The construction of the dual-reporter SYNV vector enabled us to test the expression and assembly of heterooligomeric proteins or protein complexes in the same infected cells. We chose to express a full-size monoclonal Immunoglobulin G (IgG) protein that consists of two identical LC and HC polypeptides. For this purpose, the GFP and RFP coding sequences in SYNV-GFP-RFP were replaced with the LC and HC genes, respectively, of a monoclonal antibody (mAb) against cucumber mosaic virus (CMV) to generate the SYNV-LC-HCN/P vector (Figure 6A). After agroinoculation of N. benthamiana with SYNV-LC-HCN/P constructs, crude protein extracts were isolated from the upper systemically infected leaves to determine the expression and assembly of the functional IgG molecules. An antigen-specific Enzyme-Linked Immunosorbent Assay (ELISA) assay revealed that SYNV-LC-HCN/P protein extracts reacted specifically with CMV antigen (Figure 6D), indicating successful expression and assembly of the functional CMV mAb.
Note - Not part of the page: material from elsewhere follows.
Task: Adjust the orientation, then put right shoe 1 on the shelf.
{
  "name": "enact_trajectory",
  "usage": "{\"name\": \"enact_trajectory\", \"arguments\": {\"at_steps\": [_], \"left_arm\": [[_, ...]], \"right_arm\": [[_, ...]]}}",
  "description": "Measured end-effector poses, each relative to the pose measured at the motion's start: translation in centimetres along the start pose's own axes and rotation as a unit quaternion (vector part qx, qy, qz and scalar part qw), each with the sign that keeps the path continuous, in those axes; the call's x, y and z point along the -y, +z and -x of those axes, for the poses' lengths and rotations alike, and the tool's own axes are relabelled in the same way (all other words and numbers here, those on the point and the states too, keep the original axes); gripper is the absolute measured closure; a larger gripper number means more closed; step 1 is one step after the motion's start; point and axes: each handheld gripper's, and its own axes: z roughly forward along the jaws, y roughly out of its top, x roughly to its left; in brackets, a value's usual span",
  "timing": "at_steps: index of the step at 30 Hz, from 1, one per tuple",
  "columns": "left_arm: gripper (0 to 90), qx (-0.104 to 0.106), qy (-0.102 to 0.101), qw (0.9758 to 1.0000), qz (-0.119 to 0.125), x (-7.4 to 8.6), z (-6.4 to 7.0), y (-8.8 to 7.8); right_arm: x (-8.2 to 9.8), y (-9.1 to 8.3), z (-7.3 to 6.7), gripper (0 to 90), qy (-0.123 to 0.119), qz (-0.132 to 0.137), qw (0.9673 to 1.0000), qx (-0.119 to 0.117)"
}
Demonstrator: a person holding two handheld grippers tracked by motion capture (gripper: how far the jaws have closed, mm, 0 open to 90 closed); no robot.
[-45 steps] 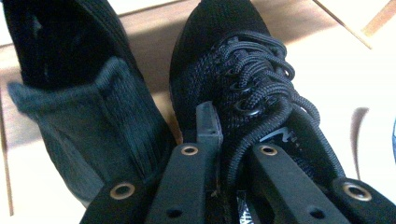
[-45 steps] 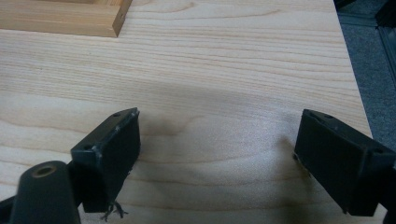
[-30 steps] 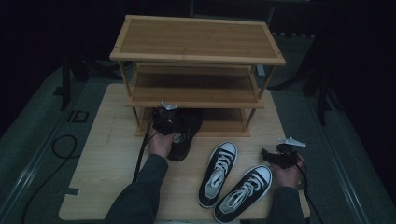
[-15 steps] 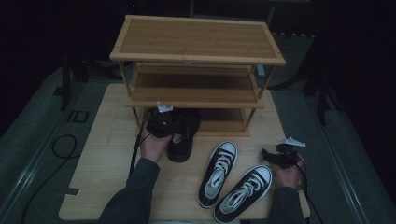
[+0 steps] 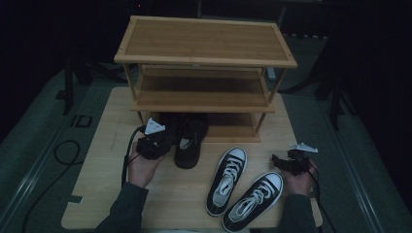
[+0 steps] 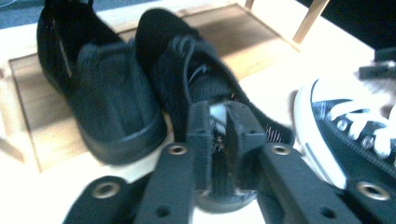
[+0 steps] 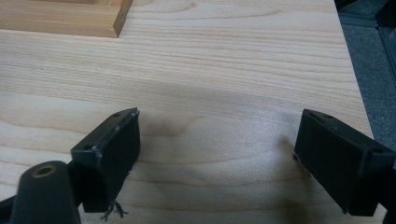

As a negative control, protein extracts prepared from SYNV-GFP-infected plants displayed minimal background reaction. Saps of SYNV-LC-HCN/P plants were used to infect healthy N. benthamiana through mechanical inoculation to obtain large batch of infected plants. Whole mAb molecules were purified from the infected leaf tissues by Protein G affinity chromatography. Separation of the purified mAbs in denaturing SDS-PAGE gels, followed by protein gel blotting and Coomassie Brilliant Blue staining, revealed that the HC and LC subunits derived from plants were equivalent in size to a CMV-specific mAb obtained from mouse hybridoma cells (Figure 6E).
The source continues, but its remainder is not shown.